All this suggests that a common policy for energy must be centrally focussed on more radical policies to reduce carbon emissions. The Commission gives some space to policies in this area but nothing in the document suggests the kind of step-changes that will be needed.

The centrality of the European Emissions Trading Scheme is re-emphasised, but without suggesting how it can make real progress from its slow start. Otherwise the recipe is much as before: emphasis on energy efficiency policies, reiterating the October 2006 Energy Efficiency Action Plan, but (ominously) warning that its achievement will require ‘significant efforts in terms of both behavioural change and additional investment’ (p.11) — effectively code for saying that the chances of success are slim.

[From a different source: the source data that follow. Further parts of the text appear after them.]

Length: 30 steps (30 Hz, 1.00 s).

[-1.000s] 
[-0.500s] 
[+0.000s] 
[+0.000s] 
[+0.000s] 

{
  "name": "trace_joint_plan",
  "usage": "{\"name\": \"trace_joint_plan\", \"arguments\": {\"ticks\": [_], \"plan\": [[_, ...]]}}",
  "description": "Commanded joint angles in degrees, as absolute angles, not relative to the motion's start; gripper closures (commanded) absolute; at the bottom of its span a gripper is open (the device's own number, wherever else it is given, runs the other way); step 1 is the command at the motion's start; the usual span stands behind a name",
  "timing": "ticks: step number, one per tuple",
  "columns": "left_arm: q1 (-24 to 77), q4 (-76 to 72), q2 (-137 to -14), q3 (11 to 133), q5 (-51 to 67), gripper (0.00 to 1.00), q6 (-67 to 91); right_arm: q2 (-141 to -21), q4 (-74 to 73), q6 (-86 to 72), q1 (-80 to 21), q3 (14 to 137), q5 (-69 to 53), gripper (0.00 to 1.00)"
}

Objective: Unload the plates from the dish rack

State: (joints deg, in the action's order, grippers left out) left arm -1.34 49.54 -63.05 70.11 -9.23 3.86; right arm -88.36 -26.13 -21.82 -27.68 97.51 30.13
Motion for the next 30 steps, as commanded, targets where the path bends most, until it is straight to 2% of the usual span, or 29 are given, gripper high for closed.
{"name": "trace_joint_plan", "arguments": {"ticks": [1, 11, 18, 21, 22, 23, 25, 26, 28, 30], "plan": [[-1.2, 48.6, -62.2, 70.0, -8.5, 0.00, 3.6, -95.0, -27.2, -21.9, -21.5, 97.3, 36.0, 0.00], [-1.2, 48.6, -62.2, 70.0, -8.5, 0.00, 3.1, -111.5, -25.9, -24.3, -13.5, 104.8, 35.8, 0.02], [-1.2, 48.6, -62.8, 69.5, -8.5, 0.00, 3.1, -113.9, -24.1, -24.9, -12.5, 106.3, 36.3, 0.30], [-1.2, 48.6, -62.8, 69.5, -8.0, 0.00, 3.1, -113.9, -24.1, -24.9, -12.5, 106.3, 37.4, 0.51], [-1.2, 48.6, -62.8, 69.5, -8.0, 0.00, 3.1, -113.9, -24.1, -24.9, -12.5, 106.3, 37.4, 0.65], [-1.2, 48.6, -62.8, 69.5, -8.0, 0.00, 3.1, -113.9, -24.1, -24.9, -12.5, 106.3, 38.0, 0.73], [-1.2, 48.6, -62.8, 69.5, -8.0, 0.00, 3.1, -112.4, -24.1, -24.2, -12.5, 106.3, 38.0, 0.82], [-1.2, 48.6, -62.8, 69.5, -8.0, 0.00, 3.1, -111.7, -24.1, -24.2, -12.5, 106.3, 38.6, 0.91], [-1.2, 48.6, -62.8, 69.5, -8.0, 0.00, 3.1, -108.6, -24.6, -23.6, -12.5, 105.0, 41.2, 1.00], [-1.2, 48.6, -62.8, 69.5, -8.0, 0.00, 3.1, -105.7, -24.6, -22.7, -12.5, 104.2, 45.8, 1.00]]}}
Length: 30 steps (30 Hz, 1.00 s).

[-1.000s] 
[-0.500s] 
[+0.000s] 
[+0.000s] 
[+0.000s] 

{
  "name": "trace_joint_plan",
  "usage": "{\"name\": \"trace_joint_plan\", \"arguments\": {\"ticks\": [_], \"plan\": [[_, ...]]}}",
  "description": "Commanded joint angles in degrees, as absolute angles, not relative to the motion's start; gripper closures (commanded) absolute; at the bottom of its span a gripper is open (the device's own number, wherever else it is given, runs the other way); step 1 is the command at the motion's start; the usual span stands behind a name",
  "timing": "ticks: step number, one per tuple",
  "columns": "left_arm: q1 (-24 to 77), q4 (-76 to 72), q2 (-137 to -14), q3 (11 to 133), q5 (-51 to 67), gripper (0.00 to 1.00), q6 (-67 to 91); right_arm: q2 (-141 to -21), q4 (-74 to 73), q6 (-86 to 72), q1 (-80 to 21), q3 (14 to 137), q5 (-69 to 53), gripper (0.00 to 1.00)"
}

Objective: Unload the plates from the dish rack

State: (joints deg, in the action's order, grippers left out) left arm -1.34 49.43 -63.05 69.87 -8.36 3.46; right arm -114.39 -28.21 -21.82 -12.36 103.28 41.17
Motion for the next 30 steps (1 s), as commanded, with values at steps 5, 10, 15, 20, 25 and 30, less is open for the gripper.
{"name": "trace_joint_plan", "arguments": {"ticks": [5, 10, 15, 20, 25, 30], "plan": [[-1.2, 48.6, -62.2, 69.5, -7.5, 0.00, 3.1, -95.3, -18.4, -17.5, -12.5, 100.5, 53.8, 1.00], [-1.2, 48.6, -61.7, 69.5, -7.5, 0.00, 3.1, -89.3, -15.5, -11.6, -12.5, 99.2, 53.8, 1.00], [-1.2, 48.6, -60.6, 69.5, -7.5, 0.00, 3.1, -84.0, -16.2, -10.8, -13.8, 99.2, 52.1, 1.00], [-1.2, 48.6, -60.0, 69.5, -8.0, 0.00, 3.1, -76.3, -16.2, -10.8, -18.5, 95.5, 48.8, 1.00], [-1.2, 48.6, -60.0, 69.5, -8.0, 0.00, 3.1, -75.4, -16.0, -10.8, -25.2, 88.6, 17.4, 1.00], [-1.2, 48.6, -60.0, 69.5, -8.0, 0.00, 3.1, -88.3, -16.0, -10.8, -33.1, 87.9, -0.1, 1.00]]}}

There is also a renewables target of 20% of electricity supply by 2020, again without much indication of how it might realistically be achieved.

However the Commission should not be castigated too much for the relative lack of focus on how more ambitious cuts in carbon emissions might be achieved — it is in practice aware that despite the rhetoric about common policies, member states still show virtually no appetite for giving up any significant part of their national control over strategic energy decisions.

Member states also in practice show little enthusiasm for the Commission’s hope that ‘external’ energy policy might become the core of a common energy policy. And in being timid about the need for higher energy prices the Commission reflects widespread member state sensitivities — the battle to get most member states acting on the need to cut carbon emissions, as opposed to endorsing the overall principle, is a long one. The Commission’s proposals, despite their occasional ambiguities, at least signal some effort in that direction.

Professor Gordon MacKerron is Director, Sussex Energy Group, SPRU, University of Sussex.